I've spent some time with Forged Alliance Forever against the AI, and I have to say that despite some of the strange cosmetic changes made to buildings, I am quite impressed with what the community has been able to do in order to keep Supreme Commander alive.
However, on the subject of Lag, I suspect that I am of the few odd cases that has an otherwise higher-end machine (at least for 2012 standards) and still has crippling lag that makes the game virtually unplayable after about an hour into a Skirmish with AI. Being kind of a novice doesn't help my enthusiasm, as by the time I had anything going on I already had Tactical Missiles coming at me from all directions, in 5frame-per-second glory.
In any case, this has driven me to searching for the causes of this Lag, and it seems that there is some irreconcilably mediocre AI code, not to mention an apparent lack of support for multi-core processors.

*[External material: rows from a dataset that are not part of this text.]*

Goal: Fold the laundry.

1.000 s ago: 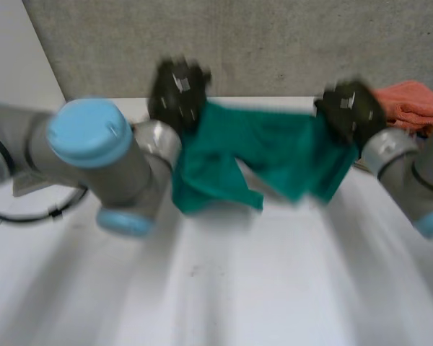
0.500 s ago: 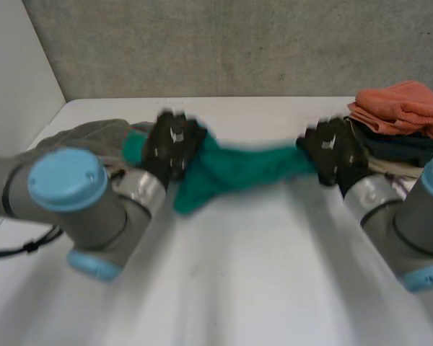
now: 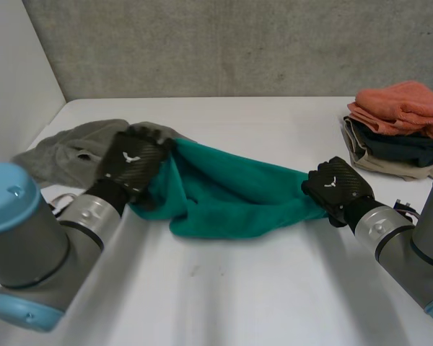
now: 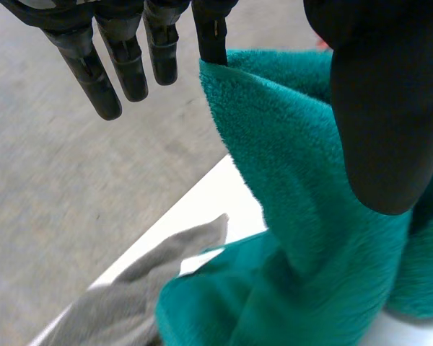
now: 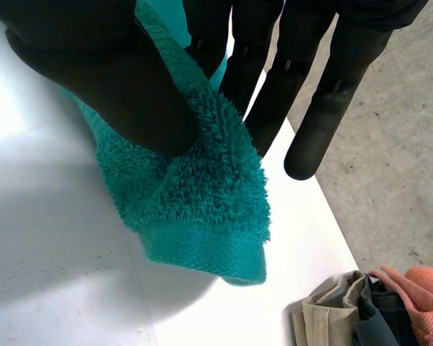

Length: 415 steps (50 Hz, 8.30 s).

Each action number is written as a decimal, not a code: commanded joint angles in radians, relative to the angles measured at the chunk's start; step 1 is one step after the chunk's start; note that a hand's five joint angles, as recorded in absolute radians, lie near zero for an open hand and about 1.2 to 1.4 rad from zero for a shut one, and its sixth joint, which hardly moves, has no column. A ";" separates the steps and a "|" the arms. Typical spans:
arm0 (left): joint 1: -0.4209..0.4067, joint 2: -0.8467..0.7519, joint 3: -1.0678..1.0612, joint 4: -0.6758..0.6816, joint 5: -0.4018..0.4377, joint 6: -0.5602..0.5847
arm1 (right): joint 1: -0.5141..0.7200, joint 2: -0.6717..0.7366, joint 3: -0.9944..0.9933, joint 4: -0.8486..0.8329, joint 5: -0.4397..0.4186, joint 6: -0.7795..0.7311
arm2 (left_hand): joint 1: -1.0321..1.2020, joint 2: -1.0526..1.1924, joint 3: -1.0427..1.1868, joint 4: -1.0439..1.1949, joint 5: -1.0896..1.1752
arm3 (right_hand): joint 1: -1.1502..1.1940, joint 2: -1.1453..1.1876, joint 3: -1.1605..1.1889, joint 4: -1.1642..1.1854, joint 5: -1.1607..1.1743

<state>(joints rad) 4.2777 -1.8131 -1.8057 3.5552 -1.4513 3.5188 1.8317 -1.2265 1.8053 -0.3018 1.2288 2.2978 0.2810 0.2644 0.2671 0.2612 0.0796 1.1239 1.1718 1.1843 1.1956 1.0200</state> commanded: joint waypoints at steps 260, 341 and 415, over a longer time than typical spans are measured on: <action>0.277 0.446 0.132 -0.148 0.098 -0.104 | -0.066 -0.297 -0.573 0.678 0.092 0.140 | 1.115 1.132 1.129 1.135 1.142 | 0.272 0.224 0.212 0.201 0.202; 0.026 0.262 0.109 -0.041 -0.123 -0.024 | -0.054 -0.307 -0.417 0.579 0.089 0.167 | 1.115 1.132 1.129 1.135 1.142 | 0.272 0.224 0.212 0.201 0.202; 0.103 -0.108 0.006 0.309 -0.129 0.152 | -0.040 0.188 -0.277 0.138 0.083 0.359 | 1.115 1.132 1.129 1.135 1.142 | -0.672 -0.719 -0.732 -0.743 -0.742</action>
<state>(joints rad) 4.3731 -1.9714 -1.7913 3.8639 -1.5774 3.6729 1.8194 -1.0119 1.5436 -0.2344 1.3630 2.5541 1.1368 1.1981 1.1950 1.2006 0.9934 0.6377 0.6649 0.6822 0.6805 0.4905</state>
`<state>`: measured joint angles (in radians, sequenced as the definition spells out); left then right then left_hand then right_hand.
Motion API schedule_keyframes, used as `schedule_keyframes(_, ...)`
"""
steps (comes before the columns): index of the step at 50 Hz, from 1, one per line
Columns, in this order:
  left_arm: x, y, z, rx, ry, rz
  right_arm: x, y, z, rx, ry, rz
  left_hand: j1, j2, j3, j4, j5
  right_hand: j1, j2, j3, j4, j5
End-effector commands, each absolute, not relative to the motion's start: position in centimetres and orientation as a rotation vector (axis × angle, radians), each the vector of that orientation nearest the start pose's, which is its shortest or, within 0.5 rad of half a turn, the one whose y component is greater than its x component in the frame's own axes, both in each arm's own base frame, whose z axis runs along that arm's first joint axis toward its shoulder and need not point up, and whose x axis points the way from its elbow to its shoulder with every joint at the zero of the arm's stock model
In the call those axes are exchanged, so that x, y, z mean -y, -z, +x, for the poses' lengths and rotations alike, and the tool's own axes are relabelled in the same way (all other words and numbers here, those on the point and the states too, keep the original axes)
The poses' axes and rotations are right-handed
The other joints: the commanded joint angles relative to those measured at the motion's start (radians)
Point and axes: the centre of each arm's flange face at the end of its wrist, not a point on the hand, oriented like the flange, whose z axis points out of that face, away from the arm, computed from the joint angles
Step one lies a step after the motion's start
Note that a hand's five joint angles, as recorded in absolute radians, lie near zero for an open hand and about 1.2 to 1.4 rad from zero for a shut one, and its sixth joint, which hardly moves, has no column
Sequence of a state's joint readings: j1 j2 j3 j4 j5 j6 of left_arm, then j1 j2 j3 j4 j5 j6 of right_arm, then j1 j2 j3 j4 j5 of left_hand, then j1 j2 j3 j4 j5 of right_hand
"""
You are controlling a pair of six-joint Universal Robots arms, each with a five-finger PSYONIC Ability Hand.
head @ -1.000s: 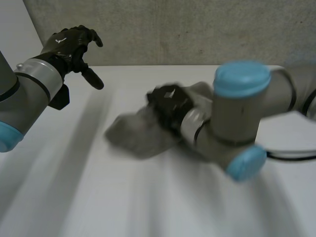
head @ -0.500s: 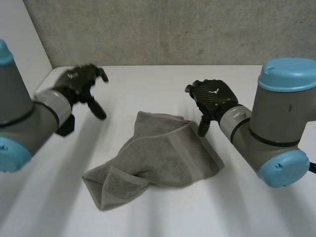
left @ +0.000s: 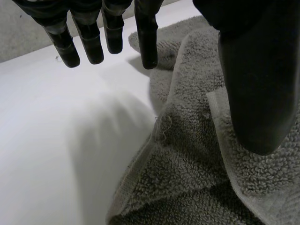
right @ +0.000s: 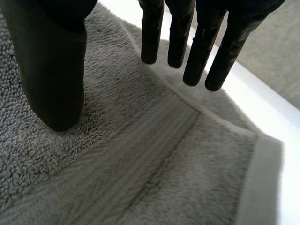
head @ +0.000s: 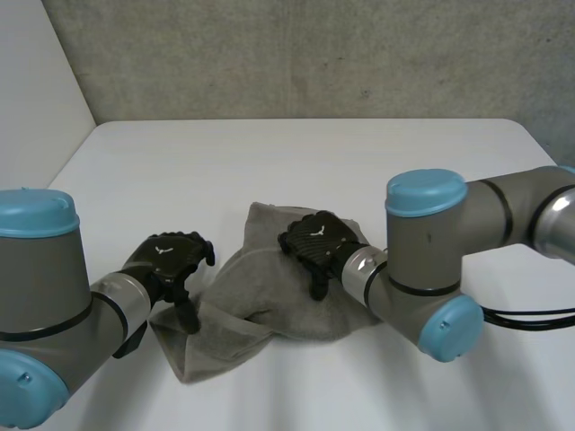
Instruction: Fold the towel.
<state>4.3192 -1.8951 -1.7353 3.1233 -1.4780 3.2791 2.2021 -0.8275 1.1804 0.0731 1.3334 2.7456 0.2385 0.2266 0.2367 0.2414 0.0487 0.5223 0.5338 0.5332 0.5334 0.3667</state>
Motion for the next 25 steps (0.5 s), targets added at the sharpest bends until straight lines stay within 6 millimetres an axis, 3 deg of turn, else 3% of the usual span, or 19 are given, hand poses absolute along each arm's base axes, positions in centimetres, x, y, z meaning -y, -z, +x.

So, the gist of the matter seems to be that the game is old, the original developers are nowhere to be found and the game is on life-support through a dedicated few enthusiasts(who should probably be getting paid for their efforts). Although much has been accomplished, I fear that, without the Source Code, the original Supreme Commander and Forged Alliance will slip into deeper obscurity until the greater community that exists finally evaporates.
Now, I have no idea how involved I could be, but I certainly love this game, and would hate to see any of that happen. Ultimately, I would like to see the Source Code released and all the rest of the dreams come true. So I have to ask: What do you think it will take to get the code?
Who do we need to talk to, and what do they want in exchange for it?
As far as I'm concerned, that code is probably lying in a hard drive in a GPG (Wargames) building somewhere, collecting dust. Since Supreme Commander 2 and the supposed upcoming Supreme Commander 3, the original developer probably has no intention whatsoever of helping keep the game alive, much less improve upon it so that it can actually function in 2016. So, what's stopping them from giving it away or selling it?
It's all rather frustrating, because I see an enthusiastic community surrounding a game I love, and it risks going the way of TimeSplitters, the first time I ever fell in love with a game franchise and witnessed its agonizing demise through neglect, "intellectual property" crap and corporate nonsense.
If it's any consolation, I would be happy to donate some money to the effort if there was a petition for the source code.